> **EXERCISE**: Nothing but a number should be given: how many lines in the entries below include the string "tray".

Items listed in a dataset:
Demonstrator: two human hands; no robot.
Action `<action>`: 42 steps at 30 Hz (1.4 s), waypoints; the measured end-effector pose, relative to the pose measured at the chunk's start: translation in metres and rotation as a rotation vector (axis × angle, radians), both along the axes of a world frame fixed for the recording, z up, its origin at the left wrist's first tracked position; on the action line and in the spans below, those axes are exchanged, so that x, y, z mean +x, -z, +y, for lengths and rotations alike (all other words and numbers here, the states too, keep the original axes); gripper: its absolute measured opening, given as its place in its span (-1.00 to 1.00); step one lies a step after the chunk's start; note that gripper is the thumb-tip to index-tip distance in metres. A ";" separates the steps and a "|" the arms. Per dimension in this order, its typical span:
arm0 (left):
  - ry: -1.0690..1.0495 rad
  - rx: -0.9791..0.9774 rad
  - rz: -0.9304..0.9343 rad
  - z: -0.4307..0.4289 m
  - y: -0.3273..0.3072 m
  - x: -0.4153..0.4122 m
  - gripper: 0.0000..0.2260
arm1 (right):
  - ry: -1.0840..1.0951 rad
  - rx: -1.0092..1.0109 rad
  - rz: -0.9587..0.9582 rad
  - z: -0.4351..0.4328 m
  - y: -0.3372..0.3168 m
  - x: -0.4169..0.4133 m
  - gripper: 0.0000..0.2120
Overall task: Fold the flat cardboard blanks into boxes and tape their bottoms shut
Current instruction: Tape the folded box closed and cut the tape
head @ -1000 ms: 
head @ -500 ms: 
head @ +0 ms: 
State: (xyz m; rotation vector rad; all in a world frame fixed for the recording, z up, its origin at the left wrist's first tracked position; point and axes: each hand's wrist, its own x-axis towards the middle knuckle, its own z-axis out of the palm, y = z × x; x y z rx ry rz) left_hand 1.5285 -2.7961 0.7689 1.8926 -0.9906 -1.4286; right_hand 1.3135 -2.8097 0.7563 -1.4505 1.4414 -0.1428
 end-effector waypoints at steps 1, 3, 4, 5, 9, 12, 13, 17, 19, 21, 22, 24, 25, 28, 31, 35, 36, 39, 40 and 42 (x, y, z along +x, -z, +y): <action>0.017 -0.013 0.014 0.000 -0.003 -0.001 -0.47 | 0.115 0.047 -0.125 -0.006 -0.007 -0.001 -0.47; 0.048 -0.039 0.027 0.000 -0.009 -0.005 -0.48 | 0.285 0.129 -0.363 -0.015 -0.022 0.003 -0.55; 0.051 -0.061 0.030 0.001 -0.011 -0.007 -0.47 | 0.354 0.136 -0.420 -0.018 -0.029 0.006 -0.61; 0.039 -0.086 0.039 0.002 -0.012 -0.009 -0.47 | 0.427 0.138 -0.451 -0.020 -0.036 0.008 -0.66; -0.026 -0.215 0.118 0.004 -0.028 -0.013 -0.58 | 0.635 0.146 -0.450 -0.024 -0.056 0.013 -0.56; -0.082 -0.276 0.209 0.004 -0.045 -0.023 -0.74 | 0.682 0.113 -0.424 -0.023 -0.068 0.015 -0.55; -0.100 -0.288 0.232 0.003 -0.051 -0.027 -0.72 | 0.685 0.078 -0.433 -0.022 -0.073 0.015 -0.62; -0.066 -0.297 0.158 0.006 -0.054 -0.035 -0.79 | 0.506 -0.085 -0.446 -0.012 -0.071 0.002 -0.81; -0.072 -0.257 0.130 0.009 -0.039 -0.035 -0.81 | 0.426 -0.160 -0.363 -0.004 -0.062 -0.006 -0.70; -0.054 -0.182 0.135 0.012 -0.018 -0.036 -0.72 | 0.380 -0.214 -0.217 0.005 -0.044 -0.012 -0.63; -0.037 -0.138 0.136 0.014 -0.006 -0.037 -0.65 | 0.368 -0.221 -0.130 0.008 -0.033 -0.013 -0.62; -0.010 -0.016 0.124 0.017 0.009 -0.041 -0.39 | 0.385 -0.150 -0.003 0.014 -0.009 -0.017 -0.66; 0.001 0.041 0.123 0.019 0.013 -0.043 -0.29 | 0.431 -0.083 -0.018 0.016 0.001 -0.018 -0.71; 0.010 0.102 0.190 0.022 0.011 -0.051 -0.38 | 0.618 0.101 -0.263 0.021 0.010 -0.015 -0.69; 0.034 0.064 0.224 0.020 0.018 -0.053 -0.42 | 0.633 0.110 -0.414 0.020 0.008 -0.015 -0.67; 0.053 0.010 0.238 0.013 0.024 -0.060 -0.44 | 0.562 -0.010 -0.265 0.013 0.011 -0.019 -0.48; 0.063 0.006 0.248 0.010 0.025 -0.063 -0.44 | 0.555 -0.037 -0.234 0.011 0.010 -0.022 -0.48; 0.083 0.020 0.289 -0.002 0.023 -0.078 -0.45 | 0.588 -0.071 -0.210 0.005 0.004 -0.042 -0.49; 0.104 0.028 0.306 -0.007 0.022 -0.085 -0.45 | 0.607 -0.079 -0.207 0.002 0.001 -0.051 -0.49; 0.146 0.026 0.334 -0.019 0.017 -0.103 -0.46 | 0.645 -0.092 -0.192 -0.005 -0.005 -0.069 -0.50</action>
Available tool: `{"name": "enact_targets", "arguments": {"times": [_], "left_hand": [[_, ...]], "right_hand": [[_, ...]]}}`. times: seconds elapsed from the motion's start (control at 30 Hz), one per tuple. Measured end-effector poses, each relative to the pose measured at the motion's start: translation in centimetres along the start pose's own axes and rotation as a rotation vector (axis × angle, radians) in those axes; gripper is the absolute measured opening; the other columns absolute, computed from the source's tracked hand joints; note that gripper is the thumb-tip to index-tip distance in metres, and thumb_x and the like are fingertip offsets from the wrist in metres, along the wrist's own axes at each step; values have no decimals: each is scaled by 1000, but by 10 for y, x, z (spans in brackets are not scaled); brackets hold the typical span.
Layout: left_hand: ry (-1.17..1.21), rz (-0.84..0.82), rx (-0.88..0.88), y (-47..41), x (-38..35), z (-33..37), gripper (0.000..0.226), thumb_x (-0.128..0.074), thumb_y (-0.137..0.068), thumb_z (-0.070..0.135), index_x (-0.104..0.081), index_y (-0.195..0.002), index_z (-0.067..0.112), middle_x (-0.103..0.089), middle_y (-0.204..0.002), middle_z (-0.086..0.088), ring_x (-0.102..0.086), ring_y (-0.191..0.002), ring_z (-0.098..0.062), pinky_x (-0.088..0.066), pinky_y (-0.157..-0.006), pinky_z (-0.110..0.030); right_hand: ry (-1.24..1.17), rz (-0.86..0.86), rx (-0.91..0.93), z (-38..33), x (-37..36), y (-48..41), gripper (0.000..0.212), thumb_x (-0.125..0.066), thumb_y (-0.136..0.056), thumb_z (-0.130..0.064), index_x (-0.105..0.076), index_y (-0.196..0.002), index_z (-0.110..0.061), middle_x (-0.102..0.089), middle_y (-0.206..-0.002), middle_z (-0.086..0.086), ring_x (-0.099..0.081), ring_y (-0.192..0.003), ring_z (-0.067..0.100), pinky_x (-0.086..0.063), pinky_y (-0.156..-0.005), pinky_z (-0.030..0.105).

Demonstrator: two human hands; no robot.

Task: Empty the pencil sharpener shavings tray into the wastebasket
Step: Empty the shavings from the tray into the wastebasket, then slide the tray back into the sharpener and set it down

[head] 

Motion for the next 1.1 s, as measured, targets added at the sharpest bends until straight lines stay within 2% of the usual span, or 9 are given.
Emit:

> **OUTPUT**: 2